External components interact with only one controller, keeping the interface and API contract the same as with a regular vDisk. All the changes are encapsulated within the vDisk controller layer. The external facing controller is designated as primary and is responsible for distributing the I/O to the n shard controllers that actually perform the I/O.

I/O distribution by primary to shard controller

As mentioned earlier, the number of shards or controllers for a given vDisk is dynamic and can change during the lifetime of a vDisk without data migrations or metadata updates. This allows for adding or removing the controllers based on the amount of compute needed to handle a given workload. Whenever there’s a change in the number of controllers, the ranges are automatically remapped to their corresponding controller. By keeping the ranges unique, we minimize the locks needed in the I/O path especially for the shared state among various controllers, thus linearly scaling the performance with the number of controllers.

Range distribution on a vDisk with 4 shards
Range distribution on a vDisk with 2 shards
Range distribution when controller is added or removed

We let the vDisk take more resources as needed but also made the I/O path more efficient by adding the capability in the I/O path to track the physical CPU usage and using CPU profiling tools such as flame graphs to identify bottlenecks. We ran multiple iterations with each profiling tool, identifying a few CPU hotspots, fixing them, and then running the profiling again to identify the next one. As expected with this exercise, we not only improved vDisk performance when sharded but also the performance for the regular vDisk case.

Flame graph highlighting one of the hotspots in the I/O read path

Performance

The benchmark results show the value of the solution. Since many of our customers are running SQL Server, where a single disk is a common deployment method, we added SQL Server benchmarks to our normal storage performance microbenchmarks.

Ideally we would like to improve the performance of small random read workloads because:

  • They are the dominant pattern of many database workloads. For example, TPC-E, the most recent transactional TPC benchmark specification, has a ~9:1 R:W ratio.
  • Small random reads are computationally sensitive because the I/O size is very small and there is a large fixed CPU portion for a given I/O. In other words it takes almost the same amount of CPU to move 1 MB as 4 KB, so it takes much more CPU to move say 1 GB in chunks of 4 KB than in chunks of 256 K. Since the access pattern is unpredictable (random as it appears to the storage), we cannot use any pre-fetch tricks to gain efficiency.

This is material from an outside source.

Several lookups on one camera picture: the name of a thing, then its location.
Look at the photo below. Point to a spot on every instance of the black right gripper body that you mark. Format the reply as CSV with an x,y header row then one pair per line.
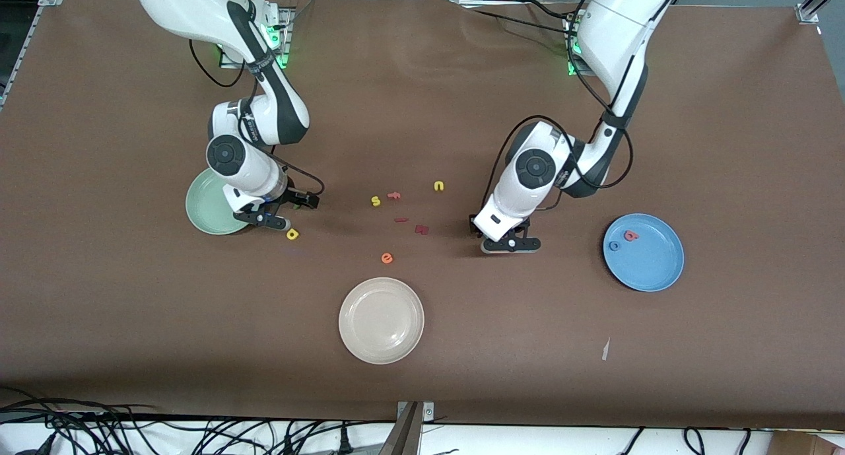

As expected, given the sharding goal of improving CPU efficiency and scale,we saw an  improvement of 172% for 8 KB random read workloads.

We also wanted to make sure that the microbenchmark gains translated into improved application performance. To track this, we measured both the improvement in transactional performance for an I/O intensive database workload using HammerDB and Microsoft SQL Server and the time to restore a database contained on a single drive.

The transaction rate improved by 78% when using an AOS release with vDisk sharding and the restore process was 32% faster.

Wrapping Up

It was great to achieve such a sizable performance gain for single vDisk workloads directly visible in a commonly deployed application. The fact that we were able to improve both efficiency and scale at the same time is what allowed such gains.